- [Assigned task]
A faithful copy of all the data is the goal; omit the pictures.

- [Data below]

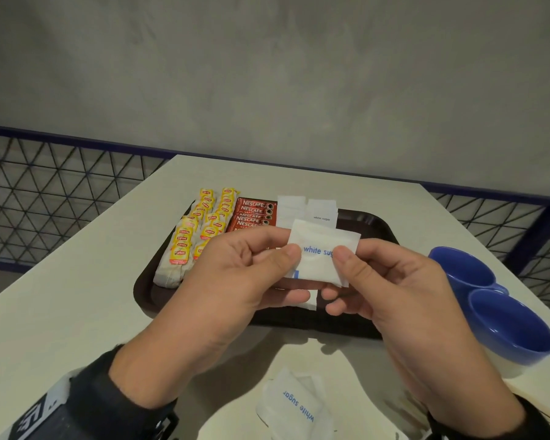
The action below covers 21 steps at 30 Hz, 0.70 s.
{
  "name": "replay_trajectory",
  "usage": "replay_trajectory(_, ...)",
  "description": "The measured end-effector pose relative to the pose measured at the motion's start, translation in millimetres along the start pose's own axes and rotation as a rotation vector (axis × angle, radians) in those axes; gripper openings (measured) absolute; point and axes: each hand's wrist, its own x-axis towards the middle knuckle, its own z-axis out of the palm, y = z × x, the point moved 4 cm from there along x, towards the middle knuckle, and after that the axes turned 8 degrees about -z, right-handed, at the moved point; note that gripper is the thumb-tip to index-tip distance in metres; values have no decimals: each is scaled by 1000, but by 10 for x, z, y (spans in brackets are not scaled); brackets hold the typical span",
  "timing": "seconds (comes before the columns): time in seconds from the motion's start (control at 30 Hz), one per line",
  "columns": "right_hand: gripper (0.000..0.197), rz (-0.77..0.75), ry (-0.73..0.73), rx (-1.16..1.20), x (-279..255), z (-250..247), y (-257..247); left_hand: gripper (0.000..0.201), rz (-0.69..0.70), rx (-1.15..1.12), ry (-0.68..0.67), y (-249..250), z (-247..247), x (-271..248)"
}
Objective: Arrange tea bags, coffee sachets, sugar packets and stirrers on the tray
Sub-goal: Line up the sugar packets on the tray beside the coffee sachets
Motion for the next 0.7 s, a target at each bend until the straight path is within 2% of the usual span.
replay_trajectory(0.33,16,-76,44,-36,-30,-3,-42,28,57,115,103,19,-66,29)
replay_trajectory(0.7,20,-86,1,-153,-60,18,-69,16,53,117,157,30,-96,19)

- [Task output]
The action below covers 21 steps at 30 Hz, 0.70 s.
{
  "name": "replay_trajectory",
  "usage": "replay_trajectory(_, ...)",
  "description": "The measured end-effector pose relative to the pose measured at the motion's start, translation in millimetres along the start pose's own axes and rotation as a rotation vector (axis × angle, radians) in those axes; gripper openings (measured) absolute; point and axes: each hand's wrist, its own x-axis towards the middle knuckle, its own z-axis out of the palm, y = z × x, the point moved 4 cm from there along x, towards the middle knuckle, and after that the axes turned 8 degrees about -z, right-handed, at the moved point; note that gripper is the thumb-tip to index-tip distance in metres; values have no decimals: each is scaled by 1000, but by 10 for x, z, y (spans in brackets are not scaled); brackets hold the typical span",
  "timing": "seconds (comes before the columns): time in seconds from the motion's start (control at 30 Hz), one per line",
  "columns": "right_hand: gripper (0.000..0.197), rz (-0.77..0.75), ry (-0.73..0.73), rx (-1.16..1.20), x (-279..255), z (-250..247), y (-257..247); left_hand: gripper (0.000..0.201), rz (-0.69..0.70), rx (-1.15..1.12), ry (-0.68..0.67), y (-249..250), z (-247..247), x (-271..248)"
}
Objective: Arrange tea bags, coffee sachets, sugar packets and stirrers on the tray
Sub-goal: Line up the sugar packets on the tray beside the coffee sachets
Motion for the next 0.7 s, a target at each bend until the straight path is within 2% of the usual span.
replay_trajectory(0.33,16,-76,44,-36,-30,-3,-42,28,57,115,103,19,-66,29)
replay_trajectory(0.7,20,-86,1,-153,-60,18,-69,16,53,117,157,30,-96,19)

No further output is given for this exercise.